TASK STATEMENT ::
Give again every line from the one with "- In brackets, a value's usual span" through the last line of the data, exactly, and leave out the lines before it.

PROVIDED DATA ::
........
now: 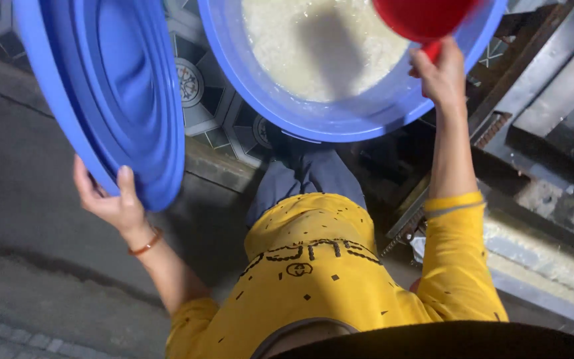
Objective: Transferring a mixture from a large container into a processing machine using a hand scoop
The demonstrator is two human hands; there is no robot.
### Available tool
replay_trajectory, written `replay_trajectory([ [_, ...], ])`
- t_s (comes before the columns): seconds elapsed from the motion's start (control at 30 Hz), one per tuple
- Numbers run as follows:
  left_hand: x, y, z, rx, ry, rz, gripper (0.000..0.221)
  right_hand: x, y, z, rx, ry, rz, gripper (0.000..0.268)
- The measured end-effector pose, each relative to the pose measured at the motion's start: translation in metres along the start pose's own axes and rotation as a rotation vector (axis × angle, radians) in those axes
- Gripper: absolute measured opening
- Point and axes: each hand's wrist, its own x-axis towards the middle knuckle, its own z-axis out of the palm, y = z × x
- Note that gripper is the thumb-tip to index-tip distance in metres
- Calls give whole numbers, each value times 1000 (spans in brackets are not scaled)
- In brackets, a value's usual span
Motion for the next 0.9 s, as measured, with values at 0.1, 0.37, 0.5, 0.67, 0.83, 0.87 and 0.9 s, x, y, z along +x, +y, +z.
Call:
replay_trajectory([
  [0.1,-46,-10,-6,9,104,-212,62,40,44,32,-548,-212,40,29],
  [0.37,-117,2,-41,322,156,-553,55,73,117,78,-1378,-773,-125,37],
  [0.5,-117,22,-35,312,164,-642,51,76,178,90,-1426,-750,-299,31],
  [0.67,-133,16,-30,237,207,-731,55,73,203,109,-1575,-809,-317,31],
  [0.83,-118,36,-6,178,176,-800,49,78,221,125,-1529,-976,-164,35],
  [0.87,-120,34,-3,176,188,-817,45,81,216,127,-1490,-1065,-94,36],
  [0.9,-116,36,4,176,185,-816,45,85,215,132,-1488,-1065,-91,36],
])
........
EXERCISE RESULT ::
- In brackets, a value's usual span
Motion for the next 0.9 s, as measured, with values at 0.1, 0.37, 0.5, 0.67, 0.83, 0.87 and 0.9 s, x, y, z along +x, +y, +z.
Call:
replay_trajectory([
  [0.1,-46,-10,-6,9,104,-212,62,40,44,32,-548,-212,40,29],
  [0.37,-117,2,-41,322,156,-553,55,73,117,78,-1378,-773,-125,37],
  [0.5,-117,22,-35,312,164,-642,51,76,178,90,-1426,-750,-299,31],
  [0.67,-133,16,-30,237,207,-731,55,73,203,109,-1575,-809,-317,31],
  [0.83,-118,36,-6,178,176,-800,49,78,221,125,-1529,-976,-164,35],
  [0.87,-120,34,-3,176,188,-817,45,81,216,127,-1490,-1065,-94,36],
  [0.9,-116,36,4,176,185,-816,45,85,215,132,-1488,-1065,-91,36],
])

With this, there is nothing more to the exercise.